Premier Christy Clark applauds Finance Minister Mike de Jong's budget speech

BC VIEWS: A bitter election year begins

NDP will focus on corporate donations and environment, B.C. Liberals play economy card that worked in 2013

There is a nasty edge to proceedings as the B.C. legislature session winds down this week, with the 2017 election campaign already effectively underway.

Premier Christy Clark and B.C. Liberal ministers have been under attack over their links to big corporate donors, which will be a major theme for the NDP in the next year. You’ll hear more about forest companies West Fraser and Canfor, which escaped without fines after a 2014 audit found they over-cut their northern timber licences by close to one million cubic metres.

Much of this was during salvage logging for pine beetle damage, where healthy trees were taken as well, at a time when forest companies were consolidating, trading Crown timber rights and closing sawmills.

NDP MLA David Eby, who knocked Clark out of her Vancouver-Point Grey seat even as she was winning a fourth straight B.C. Liberal majority in 2013, has put the media focus on her posh private fundraisers.

“Was this decision made at a dinner party?” Eby asked of the leniency to forest companies, prompting a rare “out of order” ruling from Speaker Linda Reid.

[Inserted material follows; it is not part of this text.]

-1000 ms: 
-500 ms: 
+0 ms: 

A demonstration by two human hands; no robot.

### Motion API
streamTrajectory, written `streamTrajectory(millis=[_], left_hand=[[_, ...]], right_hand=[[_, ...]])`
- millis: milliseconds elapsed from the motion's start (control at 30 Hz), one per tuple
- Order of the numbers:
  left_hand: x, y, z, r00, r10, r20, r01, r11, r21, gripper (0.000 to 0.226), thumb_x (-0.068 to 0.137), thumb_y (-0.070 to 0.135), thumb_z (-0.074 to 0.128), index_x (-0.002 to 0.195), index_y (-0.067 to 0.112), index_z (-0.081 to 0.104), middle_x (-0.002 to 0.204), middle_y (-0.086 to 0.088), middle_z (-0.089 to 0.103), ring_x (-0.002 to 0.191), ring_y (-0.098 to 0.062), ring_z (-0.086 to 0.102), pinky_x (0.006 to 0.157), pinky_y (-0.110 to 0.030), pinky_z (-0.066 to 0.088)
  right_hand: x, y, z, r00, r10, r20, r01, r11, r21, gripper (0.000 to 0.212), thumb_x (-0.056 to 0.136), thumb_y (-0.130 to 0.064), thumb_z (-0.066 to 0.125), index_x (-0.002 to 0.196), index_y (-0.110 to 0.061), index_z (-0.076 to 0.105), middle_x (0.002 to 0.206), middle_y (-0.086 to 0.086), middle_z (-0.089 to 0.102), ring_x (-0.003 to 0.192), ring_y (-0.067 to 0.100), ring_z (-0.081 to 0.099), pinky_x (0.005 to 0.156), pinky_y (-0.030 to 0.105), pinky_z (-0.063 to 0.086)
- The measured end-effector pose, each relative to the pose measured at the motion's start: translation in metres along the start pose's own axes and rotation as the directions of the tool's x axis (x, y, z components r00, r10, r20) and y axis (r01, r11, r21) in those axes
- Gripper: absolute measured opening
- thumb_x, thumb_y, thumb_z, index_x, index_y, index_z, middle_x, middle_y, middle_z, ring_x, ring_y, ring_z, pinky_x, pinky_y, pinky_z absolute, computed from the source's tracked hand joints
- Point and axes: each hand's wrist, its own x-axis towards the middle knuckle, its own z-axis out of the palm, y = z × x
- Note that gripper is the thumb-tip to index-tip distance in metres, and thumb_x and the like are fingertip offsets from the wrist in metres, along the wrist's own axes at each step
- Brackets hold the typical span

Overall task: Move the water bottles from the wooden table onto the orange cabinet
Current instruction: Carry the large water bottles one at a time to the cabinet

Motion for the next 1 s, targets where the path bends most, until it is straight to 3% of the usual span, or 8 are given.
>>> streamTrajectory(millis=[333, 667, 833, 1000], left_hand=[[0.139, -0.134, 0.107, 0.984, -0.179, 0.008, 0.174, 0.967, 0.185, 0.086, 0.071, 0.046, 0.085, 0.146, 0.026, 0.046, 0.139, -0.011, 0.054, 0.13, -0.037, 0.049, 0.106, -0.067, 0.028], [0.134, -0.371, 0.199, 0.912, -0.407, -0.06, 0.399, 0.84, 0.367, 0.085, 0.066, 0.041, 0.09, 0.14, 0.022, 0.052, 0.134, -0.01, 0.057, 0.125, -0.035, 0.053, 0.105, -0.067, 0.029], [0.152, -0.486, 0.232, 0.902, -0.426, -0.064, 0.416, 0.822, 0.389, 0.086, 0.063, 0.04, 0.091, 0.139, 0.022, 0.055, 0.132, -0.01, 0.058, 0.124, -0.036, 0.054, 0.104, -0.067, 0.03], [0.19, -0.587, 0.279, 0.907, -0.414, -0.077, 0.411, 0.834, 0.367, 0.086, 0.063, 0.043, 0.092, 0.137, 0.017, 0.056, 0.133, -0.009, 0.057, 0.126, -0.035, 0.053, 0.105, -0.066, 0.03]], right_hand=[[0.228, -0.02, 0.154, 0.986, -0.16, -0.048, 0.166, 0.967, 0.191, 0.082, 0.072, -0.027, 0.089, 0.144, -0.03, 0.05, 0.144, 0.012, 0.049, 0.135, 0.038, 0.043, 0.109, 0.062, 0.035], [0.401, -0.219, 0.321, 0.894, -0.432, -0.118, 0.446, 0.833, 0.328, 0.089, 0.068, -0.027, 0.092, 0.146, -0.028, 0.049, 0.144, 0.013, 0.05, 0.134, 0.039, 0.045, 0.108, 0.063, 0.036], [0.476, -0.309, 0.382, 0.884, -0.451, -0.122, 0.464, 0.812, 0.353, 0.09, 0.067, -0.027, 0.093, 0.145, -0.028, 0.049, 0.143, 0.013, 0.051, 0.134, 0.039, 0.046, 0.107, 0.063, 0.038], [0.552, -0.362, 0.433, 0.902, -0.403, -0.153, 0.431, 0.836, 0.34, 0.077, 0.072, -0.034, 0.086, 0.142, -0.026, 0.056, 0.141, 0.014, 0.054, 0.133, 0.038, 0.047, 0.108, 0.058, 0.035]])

Even before the last election and the later Mount Polley tailings dam collapse, the NDP was on the attack about Clark’s support from the chief executive of mine owner Imperial Metals, who also has major Alberta oilsands holdings and has been one of the B.C. Liberals’ biggest donors.

Energy and Mines Minister Bill Bennett was as indignant as Forests Minister Steve Thomson at the suggestion these corporations were getting lenient treatment in exchange for political cash.

Bennett points out that the Mount Polley dam was inspected and permitted in the mid-1990s under an NDP government, with a design flaw that went undetected. And it remains to be seen what if any charges or fines result against the company, which is already paying a steep price with a long shutdown and expensive environmental repairs.

It also remains to be seen if Bennett, Thomson and other cabinet veterans will run for another term, after what will be 16 years in government.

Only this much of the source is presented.